**Aim of the task**
Look through the entries and count each line that includes the string "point". Reply with the number alone.

**Data to examine**
########

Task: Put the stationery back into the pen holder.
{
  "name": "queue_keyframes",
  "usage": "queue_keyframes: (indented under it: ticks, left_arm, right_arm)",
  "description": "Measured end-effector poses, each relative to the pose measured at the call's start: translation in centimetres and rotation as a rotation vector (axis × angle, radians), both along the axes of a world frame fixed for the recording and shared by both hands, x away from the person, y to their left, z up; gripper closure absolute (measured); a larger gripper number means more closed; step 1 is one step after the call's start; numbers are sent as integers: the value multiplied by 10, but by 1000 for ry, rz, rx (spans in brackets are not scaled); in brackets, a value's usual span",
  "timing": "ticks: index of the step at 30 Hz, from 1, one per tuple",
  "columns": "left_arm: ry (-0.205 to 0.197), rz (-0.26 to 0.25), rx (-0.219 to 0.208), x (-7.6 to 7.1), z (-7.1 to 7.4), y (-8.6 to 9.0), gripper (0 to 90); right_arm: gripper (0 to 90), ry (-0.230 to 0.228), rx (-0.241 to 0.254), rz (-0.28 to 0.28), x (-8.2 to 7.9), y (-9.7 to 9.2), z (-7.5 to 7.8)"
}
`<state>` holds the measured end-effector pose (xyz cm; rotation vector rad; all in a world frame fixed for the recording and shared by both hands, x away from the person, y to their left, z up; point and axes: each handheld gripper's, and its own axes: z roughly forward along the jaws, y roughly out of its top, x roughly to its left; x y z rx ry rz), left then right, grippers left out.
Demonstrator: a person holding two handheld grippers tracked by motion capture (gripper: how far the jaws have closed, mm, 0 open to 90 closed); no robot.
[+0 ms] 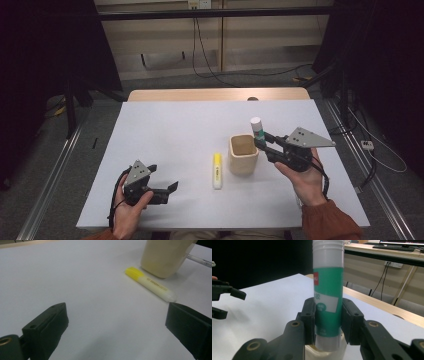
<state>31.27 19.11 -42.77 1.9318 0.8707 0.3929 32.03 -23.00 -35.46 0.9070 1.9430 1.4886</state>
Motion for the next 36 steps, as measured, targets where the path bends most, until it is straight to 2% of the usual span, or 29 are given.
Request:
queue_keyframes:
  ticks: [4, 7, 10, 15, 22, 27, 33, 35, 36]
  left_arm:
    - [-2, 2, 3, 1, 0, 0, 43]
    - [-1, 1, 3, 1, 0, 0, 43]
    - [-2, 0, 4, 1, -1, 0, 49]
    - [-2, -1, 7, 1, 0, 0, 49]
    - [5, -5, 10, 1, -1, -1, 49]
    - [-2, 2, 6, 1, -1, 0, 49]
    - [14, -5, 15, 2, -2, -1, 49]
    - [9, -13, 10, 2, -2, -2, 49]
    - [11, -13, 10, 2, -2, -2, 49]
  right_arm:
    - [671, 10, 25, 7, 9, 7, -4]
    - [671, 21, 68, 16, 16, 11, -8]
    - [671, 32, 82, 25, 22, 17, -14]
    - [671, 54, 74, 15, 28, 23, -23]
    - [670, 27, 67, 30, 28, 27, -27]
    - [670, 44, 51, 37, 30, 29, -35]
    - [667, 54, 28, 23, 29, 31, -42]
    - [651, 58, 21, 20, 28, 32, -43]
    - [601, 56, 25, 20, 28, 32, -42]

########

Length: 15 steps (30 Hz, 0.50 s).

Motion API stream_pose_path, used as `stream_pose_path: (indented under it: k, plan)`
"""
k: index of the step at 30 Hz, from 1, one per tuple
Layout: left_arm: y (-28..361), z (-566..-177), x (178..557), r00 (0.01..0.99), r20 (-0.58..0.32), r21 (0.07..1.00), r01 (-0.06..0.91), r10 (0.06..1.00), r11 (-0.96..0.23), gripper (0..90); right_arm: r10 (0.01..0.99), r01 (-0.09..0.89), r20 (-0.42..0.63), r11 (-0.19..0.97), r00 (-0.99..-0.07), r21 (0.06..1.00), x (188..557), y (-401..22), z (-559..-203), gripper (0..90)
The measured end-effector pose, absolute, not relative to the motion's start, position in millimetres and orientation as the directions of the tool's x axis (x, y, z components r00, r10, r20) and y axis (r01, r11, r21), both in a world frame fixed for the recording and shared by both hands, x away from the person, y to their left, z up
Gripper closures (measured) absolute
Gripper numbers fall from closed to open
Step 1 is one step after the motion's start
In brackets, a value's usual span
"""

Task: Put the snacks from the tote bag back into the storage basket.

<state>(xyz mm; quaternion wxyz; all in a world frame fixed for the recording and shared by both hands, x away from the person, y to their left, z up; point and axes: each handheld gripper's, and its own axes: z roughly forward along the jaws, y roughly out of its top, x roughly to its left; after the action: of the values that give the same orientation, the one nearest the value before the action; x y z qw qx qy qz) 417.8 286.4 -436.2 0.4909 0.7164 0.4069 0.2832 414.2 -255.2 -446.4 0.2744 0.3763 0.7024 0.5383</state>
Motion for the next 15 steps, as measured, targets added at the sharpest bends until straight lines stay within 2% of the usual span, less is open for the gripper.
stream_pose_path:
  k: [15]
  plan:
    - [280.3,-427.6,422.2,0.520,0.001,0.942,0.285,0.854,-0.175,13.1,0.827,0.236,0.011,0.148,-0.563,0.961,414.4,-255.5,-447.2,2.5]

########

**Answer to this task**
2